À propos

   

De Jean-Luc Matha, on ne voit d'abord que ses mains. Des mains qui tiennent sans risque un magnum, comme si c'était un pays tout entier. Il ponctue avec elles des mots pleins de l'accent de sa terre : argilo-calcaire, lourde, celle du Rougier. Une histoire de quelque 250 millions d'années, de roches tendres, d'érosion, de creux... Dans celui de sa main, une terre rouge profond qui porte un cépage unique : le fer servadou. Dans le Vallon, celui de Marcillac en Aveyron, on dit plutôt mansois.

L'héritage

Jean-Luc Matha est de ceux grâce à qui le vignoble a obtenu le sésame pour la reconnaissance, l'AOC (appellation d'origine contrôlée). Il n'en tire aucune gloire. Il préfère raconter qu'il fut le promu à rester sur ces vignes, en un temps où ceux de son âge faisaient le choix de les quitter. Son parcours - encouragé, épaulé, soutenu par la constance,  la détermination et la solidité de son épouse, Françoise  - fut largement


porté par ceux qu'il rassemble dans un mot : les anciens. Parmi eux, son père et son conseil ("Tu as un beau métier à faire ici") mais aussi tous les autres, qui ont déposé en lui le don d'observation ("S'arrêter, comprendre, vivre le moment présent"). Ils lui ont confié la mission de dire ce vignoble différent, à lui de qui le verbe coule si aisément. Quand il parle d'eux, dont il est en quelque sorte l'envoyé, des frissons lui courent dans le dos : "Le vin, il vient aussi de cette histoire".

La démarche Bio

Un héritage, donc, qui aurait pu être un carcan s'il ne l'avait, au contraire, utilisé comme base solide pour faire évoluer le marcillac. Il a été le premier à érafler, pour donner toute l'expression du fruit, sans le côté herbacé, afin d'affiner le goût du vin.

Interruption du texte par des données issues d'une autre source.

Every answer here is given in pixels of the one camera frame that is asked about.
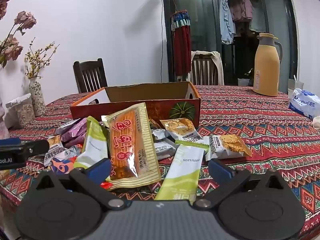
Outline light blue hanging shirt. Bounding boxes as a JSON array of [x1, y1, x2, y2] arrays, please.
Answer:
[[219, 0, 236, 44]]

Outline silver snack packet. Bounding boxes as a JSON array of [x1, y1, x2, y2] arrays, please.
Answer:
[[151, 128, 173, 143], [154, 141, 177, 160]]

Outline oat cracker packet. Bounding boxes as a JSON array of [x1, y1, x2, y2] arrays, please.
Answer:
[[159, 118, 210, 148]]

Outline white hanging garment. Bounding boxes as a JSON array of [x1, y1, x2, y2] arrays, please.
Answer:
[[250, 0, 267, 32]]

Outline floral ceramic vase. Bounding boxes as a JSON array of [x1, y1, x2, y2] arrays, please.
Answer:
[[29, 78, 46, 117]]

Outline brown wooden chair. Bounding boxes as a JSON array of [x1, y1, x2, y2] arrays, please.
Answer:
[[191, 51, 224, 85]]

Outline pink hanging clothes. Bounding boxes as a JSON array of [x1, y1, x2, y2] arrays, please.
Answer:
[[230, 0, 254, 22]]

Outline blue white tissue pack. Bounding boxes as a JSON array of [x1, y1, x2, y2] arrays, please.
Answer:
[[288, 88, 320, 120]]

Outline clear storage jar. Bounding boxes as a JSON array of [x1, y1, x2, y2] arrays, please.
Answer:
[[5, 93, 35, 128]]

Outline black sliding glass door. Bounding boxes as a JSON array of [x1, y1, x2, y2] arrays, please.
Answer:
[[160, 0, 300, 94]]

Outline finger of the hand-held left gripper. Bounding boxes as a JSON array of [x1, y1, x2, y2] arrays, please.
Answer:
[[21, 139, 50, 157]]

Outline long green white snack packet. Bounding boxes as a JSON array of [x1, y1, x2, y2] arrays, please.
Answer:
[[154, 142, 210, 204]]

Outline yellow thermos jug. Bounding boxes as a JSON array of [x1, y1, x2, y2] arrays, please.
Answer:
[[252, 32, 283, 97]]

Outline dark wooden chair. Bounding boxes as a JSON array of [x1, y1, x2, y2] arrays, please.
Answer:
[[73, 58, 108, 93]]

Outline large yellow striped snack packet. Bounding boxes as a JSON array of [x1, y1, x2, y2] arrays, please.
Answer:
[[101, 102, 162, 190]]

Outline yellow flower branches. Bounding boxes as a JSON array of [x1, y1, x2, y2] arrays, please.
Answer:
[[24, 37, 60, 79]]

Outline grey purple snack packet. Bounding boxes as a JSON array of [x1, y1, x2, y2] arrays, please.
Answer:
[[55, 119, 80, 135]]

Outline pink artificial flowers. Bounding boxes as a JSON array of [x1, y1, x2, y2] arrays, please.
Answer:
[[0, 0, 37, 68]]

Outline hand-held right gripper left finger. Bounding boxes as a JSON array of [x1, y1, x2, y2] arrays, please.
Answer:
[[36, 158, 127, 211]]

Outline blue orange patterned packet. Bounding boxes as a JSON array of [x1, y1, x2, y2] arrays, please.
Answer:
[[50, 155, 78, 175]]

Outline silver oat bar packet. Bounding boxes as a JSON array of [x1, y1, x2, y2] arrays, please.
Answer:
[[205, 134, 252, 161]]

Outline hanging red blue cloth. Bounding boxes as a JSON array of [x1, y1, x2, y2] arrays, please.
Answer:
[[171, 9, 192, 77]]

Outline colourful packets left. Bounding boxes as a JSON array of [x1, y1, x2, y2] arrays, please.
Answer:
[[44, 135, 66, 167]]

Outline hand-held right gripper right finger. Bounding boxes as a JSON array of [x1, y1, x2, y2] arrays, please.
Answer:
[[195, 159, 284, 210]]

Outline orange cardboard box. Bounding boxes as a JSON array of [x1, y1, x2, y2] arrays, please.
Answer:
[[69, 81, 201, 128]]

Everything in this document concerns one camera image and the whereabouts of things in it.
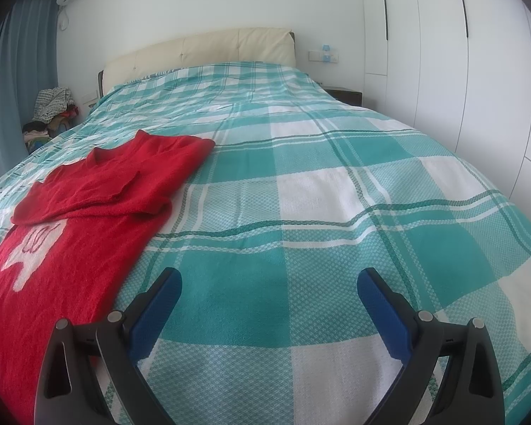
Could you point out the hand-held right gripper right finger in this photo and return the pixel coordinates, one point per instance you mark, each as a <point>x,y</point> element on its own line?
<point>382,314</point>

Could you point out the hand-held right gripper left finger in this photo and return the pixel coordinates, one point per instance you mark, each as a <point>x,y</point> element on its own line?
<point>157,314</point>

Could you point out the red sweater with white rabbit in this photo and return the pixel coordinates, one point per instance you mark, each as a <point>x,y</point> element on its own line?
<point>71,239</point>

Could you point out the pile of clothes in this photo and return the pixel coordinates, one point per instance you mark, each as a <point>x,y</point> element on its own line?
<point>51,106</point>

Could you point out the teal checked blanket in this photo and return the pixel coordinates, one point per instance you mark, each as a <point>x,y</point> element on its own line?
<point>314,212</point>

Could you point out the blue curtain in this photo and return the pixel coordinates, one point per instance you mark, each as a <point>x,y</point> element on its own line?
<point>22,75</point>

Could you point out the dark wooden nightstand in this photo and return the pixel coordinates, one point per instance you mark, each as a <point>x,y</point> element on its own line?
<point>347,95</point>

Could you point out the cream padded headboard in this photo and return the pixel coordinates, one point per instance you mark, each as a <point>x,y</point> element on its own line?
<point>194,51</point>

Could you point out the white wardrobe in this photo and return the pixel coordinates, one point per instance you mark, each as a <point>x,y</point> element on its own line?
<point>447,53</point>

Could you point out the wall socket with blue covers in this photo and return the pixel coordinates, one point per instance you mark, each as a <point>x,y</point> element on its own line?
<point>328,55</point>

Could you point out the white wall switch plate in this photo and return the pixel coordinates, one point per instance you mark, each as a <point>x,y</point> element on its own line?
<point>314,55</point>

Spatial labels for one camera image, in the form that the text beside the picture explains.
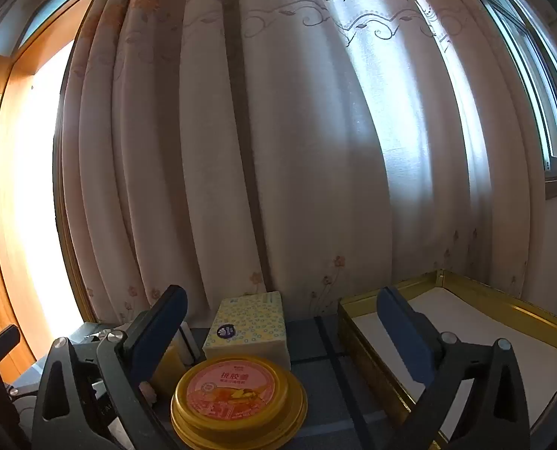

Il fallait faire évoluer, mais pas trahir ce "vin d'homme, ce vin qui roule les r".On est loin des vins techno sans âme, des "vins à la carte" qui nient leurs origines, les levures indigènes, le travail du vigneron...

La démarche bio relève de cette volonté d'offrir un vin qui raconte sa culture, dans tous les sens du terme. Ainsi, le Domaine Matha a été officiellement estampillé Bio en 2016. Mais depuis bien longtemps il a compris que ses terres ne supportaient plus les agressions des produits de synthèse. Du cuivre, du soufre, du purin d'ortie, du "créateur d'humus"... et les soins de l'homme qui ne cesse de s'émerveiller des dons que consent ce territoire. Pentu, il est aménagé en terrasses de manière à ce que, "comme dans les arènes romaines, tout le monde soit au premier rang". Grâce à un climat plutôt sec, les traitements peuvent être réduits au minimum. Le label bio, se fut donc le fruit d'une évolution naturelle .


L'effet millésime

De quoi fournir un jus qui va surprendre, chaque année. C'est "l'effet millésime", favorisé par le travail des levures indigènes qui ont colonisé la cave. Beaucoup plus fragiles que les levures artificielles, elles ont besoin de temps pour s'exprimer tranquillement. Jean-Luc Matha le leur accorde, veillant sur elles jour... et nuit, réveillé parfois par une inquiétude que seule une visite à la cave peut lever..

Cette attention amoureuse crée un vin apprécié des "curieux", de ceux qui aiment être surpris et n'ont pas oublié que le vin est vivant, qu'il raconte une histoire.